[Dataset records]

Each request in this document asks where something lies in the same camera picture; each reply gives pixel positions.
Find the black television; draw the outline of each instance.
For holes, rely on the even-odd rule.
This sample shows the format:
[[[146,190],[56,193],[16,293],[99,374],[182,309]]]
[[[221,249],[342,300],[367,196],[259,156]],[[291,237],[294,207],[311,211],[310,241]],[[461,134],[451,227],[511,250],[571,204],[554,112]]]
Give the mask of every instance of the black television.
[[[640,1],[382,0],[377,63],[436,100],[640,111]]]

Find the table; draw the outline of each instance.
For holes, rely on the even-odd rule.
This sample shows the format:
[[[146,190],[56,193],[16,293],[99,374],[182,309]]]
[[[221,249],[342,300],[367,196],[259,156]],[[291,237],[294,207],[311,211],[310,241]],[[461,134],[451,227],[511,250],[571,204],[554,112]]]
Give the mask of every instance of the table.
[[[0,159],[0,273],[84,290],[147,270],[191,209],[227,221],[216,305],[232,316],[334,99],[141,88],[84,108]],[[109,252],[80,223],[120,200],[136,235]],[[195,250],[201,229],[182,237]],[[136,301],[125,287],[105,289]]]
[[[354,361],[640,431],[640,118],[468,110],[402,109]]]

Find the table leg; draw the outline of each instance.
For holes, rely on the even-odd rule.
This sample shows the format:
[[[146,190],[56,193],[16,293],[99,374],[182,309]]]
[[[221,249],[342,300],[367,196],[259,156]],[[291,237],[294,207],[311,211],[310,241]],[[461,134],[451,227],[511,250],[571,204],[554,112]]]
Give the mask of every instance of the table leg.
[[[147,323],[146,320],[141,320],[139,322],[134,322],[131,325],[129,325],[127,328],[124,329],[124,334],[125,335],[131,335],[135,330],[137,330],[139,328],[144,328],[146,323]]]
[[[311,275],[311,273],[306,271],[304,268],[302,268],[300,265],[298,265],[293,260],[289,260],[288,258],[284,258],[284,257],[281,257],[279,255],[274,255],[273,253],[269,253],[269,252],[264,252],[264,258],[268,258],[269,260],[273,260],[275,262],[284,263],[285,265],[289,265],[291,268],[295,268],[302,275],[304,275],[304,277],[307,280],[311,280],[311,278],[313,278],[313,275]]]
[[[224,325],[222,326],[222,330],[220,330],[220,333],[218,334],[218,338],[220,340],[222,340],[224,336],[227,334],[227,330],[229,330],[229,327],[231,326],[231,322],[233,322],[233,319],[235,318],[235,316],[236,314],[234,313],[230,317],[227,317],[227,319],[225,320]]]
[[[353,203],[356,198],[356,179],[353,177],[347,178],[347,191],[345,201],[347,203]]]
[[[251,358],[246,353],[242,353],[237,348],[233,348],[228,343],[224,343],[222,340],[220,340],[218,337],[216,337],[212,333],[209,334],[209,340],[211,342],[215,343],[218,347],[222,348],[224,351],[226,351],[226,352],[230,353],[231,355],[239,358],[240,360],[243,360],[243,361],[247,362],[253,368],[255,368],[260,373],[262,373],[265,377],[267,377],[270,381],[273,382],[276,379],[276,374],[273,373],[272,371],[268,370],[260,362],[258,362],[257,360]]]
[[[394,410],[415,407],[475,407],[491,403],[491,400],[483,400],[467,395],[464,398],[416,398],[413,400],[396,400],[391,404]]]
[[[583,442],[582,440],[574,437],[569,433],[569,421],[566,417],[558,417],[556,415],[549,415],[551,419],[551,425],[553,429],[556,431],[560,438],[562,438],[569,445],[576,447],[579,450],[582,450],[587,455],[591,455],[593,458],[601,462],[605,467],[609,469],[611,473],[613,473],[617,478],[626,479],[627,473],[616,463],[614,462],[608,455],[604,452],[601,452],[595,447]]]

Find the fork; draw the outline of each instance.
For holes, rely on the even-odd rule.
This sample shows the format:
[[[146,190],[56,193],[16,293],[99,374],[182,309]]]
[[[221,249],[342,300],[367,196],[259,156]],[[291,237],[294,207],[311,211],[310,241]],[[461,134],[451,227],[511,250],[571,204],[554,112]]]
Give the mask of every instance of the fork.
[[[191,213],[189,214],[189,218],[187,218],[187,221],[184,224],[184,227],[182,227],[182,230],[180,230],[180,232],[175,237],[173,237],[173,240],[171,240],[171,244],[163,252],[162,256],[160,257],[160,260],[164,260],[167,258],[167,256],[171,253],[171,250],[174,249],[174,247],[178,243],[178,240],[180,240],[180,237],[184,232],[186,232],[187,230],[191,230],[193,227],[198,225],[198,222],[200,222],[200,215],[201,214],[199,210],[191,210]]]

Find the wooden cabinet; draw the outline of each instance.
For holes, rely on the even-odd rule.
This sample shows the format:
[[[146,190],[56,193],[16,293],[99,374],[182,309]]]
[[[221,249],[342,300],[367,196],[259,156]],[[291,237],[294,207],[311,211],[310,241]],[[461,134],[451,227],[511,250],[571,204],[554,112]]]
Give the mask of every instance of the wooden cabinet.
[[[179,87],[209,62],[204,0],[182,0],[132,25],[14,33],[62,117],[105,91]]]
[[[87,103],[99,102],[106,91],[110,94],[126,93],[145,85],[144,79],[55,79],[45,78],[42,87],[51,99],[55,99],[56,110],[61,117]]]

...

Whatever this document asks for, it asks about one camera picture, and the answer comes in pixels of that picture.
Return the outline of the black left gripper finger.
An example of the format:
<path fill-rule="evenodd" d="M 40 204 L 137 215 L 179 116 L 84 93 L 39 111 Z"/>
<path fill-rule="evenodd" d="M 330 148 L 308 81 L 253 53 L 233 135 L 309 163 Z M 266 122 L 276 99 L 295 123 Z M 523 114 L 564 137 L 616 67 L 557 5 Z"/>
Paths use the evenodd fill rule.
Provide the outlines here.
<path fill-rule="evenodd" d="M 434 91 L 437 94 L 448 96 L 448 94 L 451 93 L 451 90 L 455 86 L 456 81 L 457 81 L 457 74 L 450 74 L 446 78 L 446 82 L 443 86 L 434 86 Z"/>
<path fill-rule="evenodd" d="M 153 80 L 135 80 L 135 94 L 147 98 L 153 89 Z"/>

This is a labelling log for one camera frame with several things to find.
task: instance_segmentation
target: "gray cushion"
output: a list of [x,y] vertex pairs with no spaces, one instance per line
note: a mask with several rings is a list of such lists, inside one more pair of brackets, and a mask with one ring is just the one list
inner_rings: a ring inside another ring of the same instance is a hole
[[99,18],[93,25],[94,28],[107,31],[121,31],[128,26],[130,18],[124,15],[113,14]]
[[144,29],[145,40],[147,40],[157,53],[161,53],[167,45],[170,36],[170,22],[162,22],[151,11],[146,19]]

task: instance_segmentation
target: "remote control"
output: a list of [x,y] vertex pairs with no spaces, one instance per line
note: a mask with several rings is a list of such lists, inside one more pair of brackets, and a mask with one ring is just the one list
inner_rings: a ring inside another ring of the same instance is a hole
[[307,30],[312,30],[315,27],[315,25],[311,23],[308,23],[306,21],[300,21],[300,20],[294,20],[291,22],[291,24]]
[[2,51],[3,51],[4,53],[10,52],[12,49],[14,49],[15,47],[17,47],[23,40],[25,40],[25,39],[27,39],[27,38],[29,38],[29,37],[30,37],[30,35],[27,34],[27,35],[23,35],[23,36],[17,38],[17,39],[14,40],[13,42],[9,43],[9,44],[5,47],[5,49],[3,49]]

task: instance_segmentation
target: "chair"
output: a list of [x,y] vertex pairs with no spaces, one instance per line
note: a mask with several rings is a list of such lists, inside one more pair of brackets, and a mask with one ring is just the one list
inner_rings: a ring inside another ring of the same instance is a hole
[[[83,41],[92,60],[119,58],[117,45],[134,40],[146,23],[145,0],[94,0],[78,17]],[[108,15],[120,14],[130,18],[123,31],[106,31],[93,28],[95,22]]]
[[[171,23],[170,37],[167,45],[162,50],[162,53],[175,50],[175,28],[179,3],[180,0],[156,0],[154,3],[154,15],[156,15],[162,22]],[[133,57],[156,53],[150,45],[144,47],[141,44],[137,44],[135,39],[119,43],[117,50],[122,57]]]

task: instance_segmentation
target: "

--

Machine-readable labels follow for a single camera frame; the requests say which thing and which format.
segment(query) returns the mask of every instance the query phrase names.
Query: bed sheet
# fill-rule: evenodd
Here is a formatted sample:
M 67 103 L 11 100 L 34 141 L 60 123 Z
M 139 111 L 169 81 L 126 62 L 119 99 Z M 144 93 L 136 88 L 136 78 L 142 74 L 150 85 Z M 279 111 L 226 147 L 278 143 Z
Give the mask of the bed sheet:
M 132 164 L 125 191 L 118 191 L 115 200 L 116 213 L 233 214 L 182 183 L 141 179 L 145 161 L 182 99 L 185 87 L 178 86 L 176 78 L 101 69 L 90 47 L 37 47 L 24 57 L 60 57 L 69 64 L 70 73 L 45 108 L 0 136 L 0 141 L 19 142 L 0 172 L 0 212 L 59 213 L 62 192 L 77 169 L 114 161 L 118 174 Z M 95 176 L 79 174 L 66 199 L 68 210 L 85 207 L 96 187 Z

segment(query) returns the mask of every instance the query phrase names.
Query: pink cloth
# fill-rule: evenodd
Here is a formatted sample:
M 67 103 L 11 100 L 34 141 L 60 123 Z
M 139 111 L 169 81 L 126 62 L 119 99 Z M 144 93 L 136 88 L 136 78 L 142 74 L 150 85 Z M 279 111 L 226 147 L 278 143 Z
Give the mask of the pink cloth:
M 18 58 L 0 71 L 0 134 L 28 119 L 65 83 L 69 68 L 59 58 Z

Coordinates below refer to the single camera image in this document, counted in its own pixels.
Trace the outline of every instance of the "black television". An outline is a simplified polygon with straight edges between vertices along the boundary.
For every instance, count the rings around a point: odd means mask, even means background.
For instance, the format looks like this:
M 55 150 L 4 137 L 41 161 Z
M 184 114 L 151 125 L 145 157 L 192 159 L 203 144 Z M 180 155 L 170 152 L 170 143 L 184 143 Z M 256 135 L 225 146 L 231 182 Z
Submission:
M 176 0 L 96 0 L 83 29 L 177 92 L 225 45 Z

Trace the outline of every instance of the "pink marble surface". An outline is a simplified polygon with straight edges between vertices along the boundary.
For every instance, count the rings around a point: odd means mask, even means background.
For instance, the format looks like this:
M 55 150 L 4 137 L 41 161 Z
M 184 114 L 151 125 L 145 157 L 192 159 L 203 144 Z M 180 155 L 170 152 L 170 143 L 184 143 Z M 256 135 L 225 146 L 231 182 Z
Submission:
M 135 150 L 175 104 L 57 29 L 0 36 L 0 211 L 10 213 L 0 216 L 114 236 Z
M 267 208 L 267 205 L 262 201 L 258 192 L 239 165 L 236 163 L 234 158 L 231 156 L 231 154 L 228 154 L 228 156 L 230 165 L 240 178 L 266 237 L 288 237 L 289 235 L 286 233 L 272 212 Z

[How to complete this task]
Using the data above, reproduce exactly the lines between those holding "Each request in" and "Find the table leg;", inclusive, and no others.

[Reply to the exercise]
Each request in this document asks where something lies in the same camera picture; each reply gives pixel positions.
Find the black television; draw the outline of each instance.
For holes, rely on the even-odd rule.
This sample shows the format:
[[[146,190],[56,193],[16,293],[99,374],[182,309]]]
[[[221,249],[342,300],[367,196],[259,156]],[[291,237],[294,207],[311,211],[310,241]],[[461,134],[451,227],[511,250],[571,204],[554,112]]]
Give the mask of every instance of the black television.
[[[640,1],[382,0],[377,63],[436,100],[640,111]]]

Find the table; draw the outline of each instance.
For holes, rely on the even-odd rule.
This sample shows the format:
[[[146,190],[56,193],[16,293],[99,374],[182,309]]]
[[[221,249],[342,300],[367,196],[259,156]],[[291,237],[294,207],[311,211],[310,241]],[[461,134],[451,227],[511,250],[571,204],[554,112]]]
Give the mask of every instance of the table.
[[[0,159],[0,273],[84,290],[147,270],[191,209],[227,221],[216,305],[232,316],[334,99],[141,88],[84,108]],[[109,252],[80,223],[120,200],[136,235]],[[195,250],[201,229],[182,237]],[[136,301],[125,287],[105,289]]]
[[[354,361],[640,431],[640,118],[468,110],[402,109]]]

Find the table leg; draw the outline of each instance.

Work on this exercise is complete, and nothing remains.